Закрывать суд было некому. Учителя плакали. Плакала и Алла Павловна, вовсе отчего-то уже не стесняясь своих слез. Школьники же на цыпочках выходили из зала, сделавшись всего за час послушными да примерными.
Несколько дней послушание это царило в школе. И учителя уже ходили хозяйчиками - чувствовалось, что ласкала их уши эта подобострастная тишина и души млели от покоя и ощущения своей власти. Фейгина на своих уроках вопрошала, есть ли среди нас желающие оказаться там, где эти двое... А после, спустя несколько месяцев, появились в школе письма, написанные будто бы Вдовиным да Лобачевским из колонии, и эти письма зачитывали в классах на политинформации.
Что я помню из своих ощущений, когда вершился этот суд, так это миг, когда поднялся вдруг по знаку Аллы Павловны староста наш, уже комсомолец, зубрила тихушный Володя Кочайник, казавшийся мне всегда правильным до тошноты, и тоже вдруг выступил с речью, как если бы от имени класса, давая подсудимым характеристику. И сколько он выступал, столько времени трусливо трясся я внутри меленькой дрожью, охваченный неожиданным пониманием, что тот же набор слов можно было бы сказать и обо мне. За тем колючим, испуганным ощущением наступило новое, что сижу все же со всеми в зале и никто не вспоминает обо мне.

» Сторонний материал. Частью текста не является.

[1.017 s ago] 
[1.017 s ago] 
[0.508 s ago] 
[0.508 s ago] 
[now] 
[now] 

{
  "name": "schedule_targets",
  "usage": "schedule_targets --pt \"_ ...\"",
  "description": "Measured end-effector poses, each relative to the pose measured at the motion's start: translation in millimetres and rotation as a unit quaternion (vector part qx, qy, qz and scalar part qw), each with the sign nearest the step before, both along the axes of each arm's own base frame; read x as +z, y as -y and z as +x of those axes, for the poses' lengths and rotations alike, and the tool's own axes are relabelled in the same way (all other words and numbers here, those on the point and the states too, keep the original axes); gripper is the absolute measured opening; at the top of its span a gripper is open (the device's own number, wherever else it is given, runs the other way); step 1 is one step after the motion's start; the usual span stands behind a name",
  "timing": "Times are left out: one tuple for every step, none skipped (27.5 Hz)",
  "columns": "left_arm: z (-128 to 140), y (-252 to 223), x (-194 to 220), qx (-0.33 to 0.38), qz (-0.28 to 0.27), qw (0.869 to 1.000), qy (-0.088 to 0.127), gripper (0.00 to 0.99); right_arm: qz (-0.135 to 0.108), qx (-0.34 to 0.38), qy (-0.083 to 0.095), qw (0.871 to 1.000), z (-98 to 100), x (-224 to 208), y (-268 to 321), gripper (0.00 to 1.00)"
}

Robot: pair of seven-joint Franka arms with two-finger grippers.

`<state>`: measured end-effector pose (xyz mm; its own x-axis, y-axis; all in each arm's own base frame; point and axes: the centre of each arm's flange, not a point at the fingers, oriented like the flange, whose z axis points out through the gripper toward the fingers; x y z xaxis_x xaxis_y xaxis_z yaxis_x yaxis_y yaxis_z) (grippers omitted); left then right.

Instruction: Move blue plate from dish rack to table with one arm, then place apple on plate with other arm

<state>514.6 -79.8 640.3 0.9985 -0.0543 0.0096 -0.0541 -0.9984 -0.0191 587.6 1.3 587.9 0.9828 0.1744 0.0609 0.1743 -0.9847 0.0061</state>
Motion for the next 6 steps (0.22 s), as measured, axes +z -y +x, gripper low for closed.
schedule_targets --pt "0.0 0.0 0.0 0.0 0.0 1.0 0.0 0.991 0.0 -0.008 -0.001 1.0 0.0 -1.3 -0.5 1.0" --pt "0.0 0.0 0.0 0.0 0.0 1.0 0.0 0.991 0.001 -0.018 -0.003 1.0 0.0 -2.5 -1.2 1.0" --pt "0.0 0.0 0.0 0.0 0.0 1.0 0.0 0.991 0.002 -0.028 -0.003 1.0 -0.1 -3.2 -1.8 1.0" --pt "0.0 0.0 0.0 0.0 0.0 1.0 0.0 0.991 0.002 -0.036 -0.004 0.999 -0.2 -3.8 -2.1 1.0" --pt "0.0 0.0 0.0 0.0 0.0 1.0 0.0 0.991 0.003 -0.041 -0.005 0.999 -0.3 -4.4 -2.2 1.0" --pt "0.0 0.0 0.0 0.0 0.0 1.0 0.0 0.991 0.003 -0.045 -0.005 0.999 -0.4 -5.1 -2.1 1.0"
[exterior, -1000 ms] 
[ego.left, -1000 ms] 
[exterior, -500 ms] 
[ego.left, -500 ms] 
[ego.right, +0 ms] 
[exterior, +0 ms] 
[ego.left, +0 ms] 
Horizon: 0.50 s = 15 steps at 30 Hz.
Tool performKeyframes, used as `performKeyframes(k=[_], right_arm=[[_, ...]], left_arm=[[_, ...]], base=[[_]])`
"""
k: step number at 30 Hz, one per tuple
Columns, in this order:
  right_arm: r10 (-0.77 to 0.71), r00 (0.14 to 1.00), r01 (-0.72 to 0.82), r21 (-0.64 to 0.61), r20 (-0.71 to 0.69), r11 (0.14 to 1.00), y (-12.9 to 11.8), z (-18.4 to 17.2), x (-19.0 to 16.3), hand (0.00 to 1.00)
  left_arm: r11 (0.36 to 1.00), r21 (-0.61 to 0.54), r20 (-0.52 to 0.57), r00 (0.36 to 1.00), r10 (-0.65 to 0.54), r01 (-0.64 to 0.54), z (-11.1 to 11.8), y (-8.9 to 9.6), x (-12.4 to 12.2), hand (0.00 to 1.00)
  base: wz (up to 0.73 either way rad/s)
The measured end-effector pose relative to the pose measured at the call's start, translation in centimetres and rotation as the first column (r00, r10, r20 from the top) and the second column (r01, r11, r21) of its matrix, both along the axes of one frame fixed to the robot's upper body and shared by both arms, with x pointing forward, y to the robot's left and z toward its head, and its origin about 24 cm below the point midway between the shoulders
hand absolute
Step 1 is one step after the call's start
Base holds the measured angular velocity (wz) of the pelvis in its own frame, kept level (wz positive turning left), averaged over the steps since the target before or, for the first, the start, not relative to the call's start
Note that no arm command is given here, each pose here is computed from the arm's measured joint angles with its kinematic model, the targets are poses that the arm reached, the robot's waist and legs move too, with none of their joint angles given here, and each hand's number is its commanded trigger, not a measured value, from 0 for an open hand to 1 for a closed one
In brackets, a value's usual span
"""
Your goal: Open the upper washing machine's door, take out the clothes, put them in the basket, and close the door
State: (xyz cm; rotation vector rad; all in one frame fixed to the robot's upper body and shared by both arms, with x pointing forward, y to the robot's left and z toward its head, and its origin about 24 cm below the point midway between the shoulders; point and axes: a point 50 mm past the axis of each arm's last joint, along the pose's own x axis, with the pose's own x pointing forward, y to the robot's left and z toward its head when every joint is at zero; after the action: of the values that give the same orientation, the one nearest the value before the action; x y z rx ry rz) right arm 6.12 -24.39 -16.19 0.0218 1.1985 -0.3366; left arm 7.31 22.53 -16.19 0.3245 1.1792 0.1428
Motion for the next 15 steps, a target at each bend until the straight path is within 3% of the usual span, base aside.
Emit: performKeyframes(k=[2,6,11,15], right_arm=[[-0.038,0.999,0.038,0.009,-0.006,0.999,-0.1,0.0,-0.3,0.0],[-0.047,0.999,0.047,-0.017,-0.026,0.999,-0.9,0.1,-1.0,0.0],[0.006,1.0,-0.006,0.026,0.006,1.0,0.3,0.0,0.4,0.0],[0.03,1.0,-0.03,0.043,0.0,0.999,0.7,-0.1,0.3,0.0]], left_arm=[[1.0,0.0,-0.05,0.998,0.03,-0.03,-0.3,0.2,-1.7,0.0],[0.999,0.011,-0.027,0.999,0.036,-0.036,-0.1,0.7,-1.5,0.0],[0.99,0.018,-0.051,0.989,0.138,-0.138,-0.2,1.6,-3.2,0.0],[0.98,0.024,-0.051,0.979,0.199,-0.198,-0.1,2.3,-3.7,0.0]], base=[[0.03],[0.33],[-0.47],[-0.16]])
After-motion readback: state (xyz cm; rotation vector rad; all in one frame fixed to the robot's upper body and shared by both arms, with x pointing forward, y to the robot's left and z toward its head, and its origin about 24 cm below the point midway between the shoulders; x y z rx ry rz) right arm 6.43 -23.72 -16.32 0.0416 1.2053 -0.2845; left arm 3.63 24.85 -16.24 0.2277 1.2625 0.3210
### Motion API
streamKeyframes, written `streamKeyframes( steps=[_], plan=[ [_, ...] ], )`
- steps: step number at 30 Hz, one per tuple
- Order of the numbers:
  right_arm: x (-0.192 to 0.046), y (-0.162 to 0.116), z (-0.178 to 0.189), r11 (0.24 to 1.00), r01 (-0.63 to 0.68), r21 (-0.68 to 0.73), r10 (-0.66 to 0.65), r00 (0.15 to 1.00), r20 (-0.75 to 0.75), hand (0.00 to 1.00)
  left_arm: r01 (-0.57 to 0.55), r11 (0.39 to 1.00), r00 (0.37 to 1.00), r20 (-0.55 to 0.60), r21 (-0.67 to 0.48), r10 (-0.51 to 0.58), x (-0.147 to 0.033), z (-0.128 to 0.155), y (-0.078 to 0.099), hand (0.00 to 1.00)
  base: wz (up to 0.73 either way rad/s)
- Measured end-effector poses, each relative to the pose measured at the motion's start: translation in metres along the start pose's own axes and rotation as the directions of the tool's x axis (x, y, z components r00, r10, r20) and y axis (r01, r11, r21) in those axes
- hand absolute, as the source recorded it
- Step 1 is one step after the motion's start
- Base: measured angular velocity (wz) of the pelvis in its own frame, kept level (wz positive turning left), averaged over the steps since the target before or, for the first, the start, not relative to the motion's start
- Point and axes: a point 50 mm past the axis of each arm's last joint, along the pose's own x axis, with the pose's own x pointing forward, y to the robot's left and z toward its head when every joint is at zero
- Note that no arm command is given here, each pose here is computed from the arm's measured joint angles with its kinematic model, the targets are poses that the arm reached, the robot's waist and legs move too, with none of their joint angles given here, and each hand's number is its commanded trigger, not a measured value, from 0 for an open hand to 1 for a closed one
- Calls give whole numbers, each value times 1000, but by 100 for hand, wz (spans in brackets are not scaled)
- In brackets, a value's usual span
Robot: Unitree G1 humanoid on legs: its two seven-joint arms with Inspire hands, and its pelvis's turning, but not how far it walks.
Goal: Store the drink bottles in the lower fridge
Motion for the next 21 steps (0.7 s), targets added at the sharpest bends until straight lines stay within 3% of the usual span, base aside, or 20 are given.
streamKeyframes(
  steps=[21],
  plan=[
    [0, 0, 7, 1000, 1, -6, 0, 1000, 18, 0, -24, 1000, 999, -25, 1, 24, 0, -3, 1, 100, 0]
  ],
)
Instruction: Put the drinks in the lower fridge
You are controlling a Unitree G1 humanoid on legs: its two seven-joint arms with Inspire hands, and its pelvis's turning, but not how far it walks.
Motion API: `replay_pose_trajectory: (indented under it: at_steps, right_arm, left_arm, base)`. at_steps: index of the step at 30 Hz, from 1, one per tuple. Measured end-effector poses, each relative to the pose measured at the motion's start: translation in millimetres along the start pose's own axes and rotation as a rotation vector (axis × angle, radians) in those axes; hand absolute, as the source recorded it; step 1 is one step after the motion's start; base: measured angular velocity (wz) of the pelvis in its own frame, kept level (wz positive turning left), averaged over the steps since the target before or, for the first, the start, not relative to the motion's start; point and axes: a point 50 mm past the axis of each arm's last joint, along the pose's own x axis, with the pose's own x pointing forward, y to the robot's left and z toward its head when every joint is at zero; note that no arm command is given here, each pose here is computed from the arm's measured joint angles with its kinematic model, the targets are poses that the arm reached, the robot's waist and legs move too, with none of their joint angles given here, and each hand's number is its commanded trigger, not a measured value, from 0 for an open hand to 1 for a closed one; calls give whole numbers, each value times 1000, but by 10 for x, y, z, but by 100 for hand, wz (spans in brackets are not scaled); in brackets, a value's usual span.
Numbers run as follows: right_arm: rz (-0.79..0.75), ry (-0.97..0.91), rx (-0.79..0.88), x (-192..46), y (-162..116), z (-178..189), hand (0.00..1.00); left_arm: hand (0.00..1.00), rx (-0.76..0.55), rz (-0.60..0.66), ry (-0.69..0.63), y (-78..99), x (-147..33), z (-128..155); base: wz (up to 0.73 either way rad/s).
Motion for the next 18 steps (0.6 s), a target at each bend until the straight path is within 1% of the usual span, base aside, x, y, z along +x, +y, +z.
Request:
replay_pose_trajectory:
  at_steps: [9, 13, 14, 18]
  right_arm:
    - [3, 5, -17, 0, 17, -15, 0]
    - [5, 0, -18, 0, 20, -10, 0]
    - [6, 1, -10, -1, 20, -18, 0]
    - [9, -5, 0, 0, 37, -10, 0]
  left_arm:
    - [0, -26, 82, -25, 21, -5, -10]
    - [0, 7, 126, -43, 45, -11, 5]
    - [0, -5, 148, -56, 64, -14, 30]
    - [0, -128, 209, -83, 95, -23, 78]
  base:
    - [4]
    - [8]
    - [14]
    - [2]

Однажды я услышал о себе разговор учителей: они рассуждали потихоньку, что, оказывается, я вовсе не такой уж дурак, каким прикидываюсь, а умею даже очень неплохо думать и размышлять... Но то, что я нечаянно подслушал, было и унизительно, и ошеломительно. Мне до той самой минуты всегда казалось, что на людей этих взрослых я произвожу именно то впечатление, от которого должны они относиться ко мне как к человеку способному, думающему. А оказывается, всем видом своим я только и походил для них на туповатого, серого человечка. Но я уж никак ни с кем из учителей не хитрил, не знал этого за собой, а они рассуждали о моей хитрости, довольные, будто бы разгадали, что я за фрукт. И так я впервые осознал, что есть огромная пропасть между тем, кто я есть сам в себе или для себя, и мнением обо мне взрослых людей. Будучи умным, школьник должен всегда еще и притворяться умным, чтобы это было видно. А кто не притворялся, тех не замечали или видели их как в кривом зеркале, посредственными да никчемными.
Услышать, что воровали Вдовин с Лобачевским колеса с машин и что их судят за это, было странно. Я сидел покорно, слушал, но не мог сообразить, зачем нужны им были колеса, для каких-таких своих машин. Ну еще угнали б чужую покататься - в это верилось. А что колеса могли быть нужны, в это никак уже не верилось.
После этого суда еще долго было не по себе. Про жизнь в колонии, на малолетке, узнал я понаслышке из откровений того человека, что учил меня с некоторых пор уму-разуму. Нас было мало, будто б избранных, подростков, что прильнули к его силе, к храбрости, и он правил нами, то ли как старший брат, то ли как отец. Звали мы его Игорьком, для всех чужих, кто его боялся, он был Митрофаном; это фамилия Митрофанов, у которой пропал сам собой конец, превратила его из такого же еще подростка точно бы в зловещего мужика.